Служка вошел и, совершив обычное метание, доложил:
– Отец протопоп Сильвестр тамо и Адашев, ложничий царев, Алексей Феодорович. Молют, владыко, видеть очи твои. Благословишь ли?..
– В добрый час!.. Зови… Рад видеть… Мантию сперва одеть помоги… И клобук, вон…
И Макарий, бывший в домашней зеленоватой ряске из тафты «таусинного» цвета, с нашивками, то есть с рядом мелких пуговиц, застегнутых на петли, да в камчатной легкой шапочке, – с помощью служки накинул на себя мантию из пушистого бархата темно-вишневого цвета, украшенную жемчугом и изображениями четырех евангелистов, черненными на серебре. Белый вязаный шелковый клобук был осенен крестом из самоцветов и окаймлен по сторонам четырьмя серебряными дощечками, тоже с изображениями святых, сделанными эмалью. Жемчужный, хитро вышитый спереди херувим и другие жемчужные узоры дополняли украшение белой невысокой митры, какую тогда носили московские первосвященники.

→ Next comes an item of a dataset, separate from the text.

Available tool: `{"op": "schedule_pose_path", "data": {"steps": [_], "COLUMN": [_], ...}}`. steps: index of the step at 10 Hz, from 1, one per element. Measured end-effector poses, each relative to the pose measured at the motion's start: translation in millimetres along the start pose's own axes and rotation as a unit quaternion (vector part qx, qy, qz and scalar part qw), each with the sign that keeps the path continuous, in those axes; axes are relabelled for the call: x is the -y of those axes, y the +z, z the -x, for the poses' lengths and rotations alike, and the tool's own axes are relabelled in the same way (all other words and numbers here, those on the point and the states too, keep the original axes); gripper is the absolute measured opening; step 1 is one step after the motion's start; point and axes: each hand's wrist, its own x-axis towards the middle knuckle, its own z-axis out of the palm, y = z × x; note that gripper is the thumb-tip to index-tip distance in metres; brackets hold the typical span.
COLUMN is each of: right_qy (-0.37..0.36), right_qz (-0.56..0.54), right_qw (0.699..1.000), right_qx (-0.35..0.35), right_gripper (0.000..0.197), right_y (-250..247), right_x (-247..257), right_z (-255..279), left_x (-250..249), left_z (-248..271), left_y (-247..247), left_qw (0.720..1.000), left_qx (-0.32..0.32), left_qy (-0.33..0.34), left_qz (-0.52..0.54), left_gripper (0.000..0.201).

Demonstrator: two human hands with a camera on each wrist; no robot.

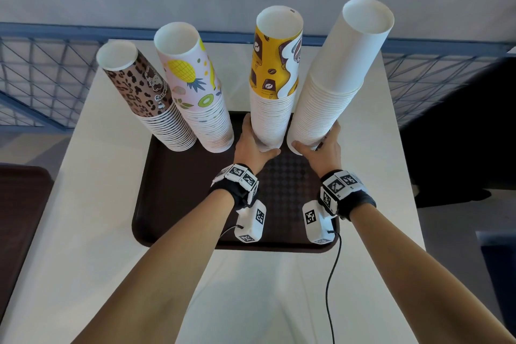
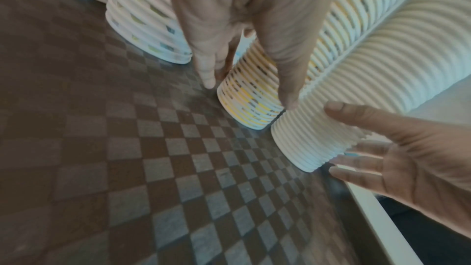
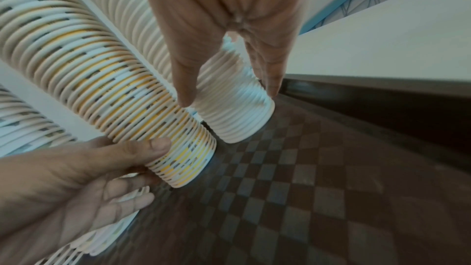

Служка ушел. Распахнулась снова дверь, и вошли ранние гости Макария – Сильвестр и Адашев.
– Что скажете, гости дорогие? – после первых привычных приветствий и благословений спросил хозяин, усаживая протопопа у стола с собою и указав Адашеву на скамью, тут же, близко, у стены. – Какие дела в такую рань вас подняли? Тебя, отче, и тебя, чадо мое?
– Вестимо, дело есть. Зря не стали бы тревожить тебя, владыко! – со своей обычной суровой, отрывистой манерой проговорил Сильвестр. – Наутро крестное целование княжичу Димитрию приказано для ближних бояр, для набольших, а там и для всех… И для князя Володимира Ондреича.
– Ведаю о том. Не без меня делается. Где ко кресту приводить – меня миновать можно ли?
– Вот то-то и оно-то! Неладно это.
– Что неладно? Не пойму, отец протопоп. Стар, видно, стал, туг разумом.
– Ну что ты, Христос с тобой, отче-господине! Первый год мы, что ли, друг с дружкой знаемся? Ты?.. Да постой, был у тебя Данилко, брат вон его? Сказывал ай нет?
– Данило Адашев? Как же… Нонче, как только я к себе собрался, он во храме и подошел. Говорил, как же… Так вы вот насчет чего?..
– Да, не по пустякам же, говорю… Вон толкуют: нынче спозаранку проснулся царь в памяти. Может, в последний то раз… Очень плох, сказывают. Так ты бы сам. Или через людей каких ближних… Вон хоть Михалко Висковатый, дьяк царский. И тебе он человек приближенный. И поговори. Пусть повременит с присягой али и совсем поотложит… Чего в голову пришло царю-то: малыша спеленатого в государи нам сажать?! Что будет?!
– А что будет, как мыслишь?
– И думать нечего: что в Иваново малолетье было, то и теперя поновится… коли навяжут царству…
– Погоди, отец… Навяжут, говоришь ты… Бог так постановил, что сын по отцу наследник.
– В малом деле, а не в государевом. Недавнушка в нашей земле энти порядки пошли. Раней братан второй по старшом, на престол садился. Так и теперь Старицкий князь государем быть должон, коли Бог возьмет Ивана.
– Ну, коли должон, так и будет. На все воля Божья.
– Так воля ж Божья без людей не творится, владыко. Не робята мы с тобою, ведаем то.
– Не робята, не робята, истинное твое слово, отец протопоп. А ведь про них и сказано: узрят царствие небесное… Ино дело и робятками быть хорошо же.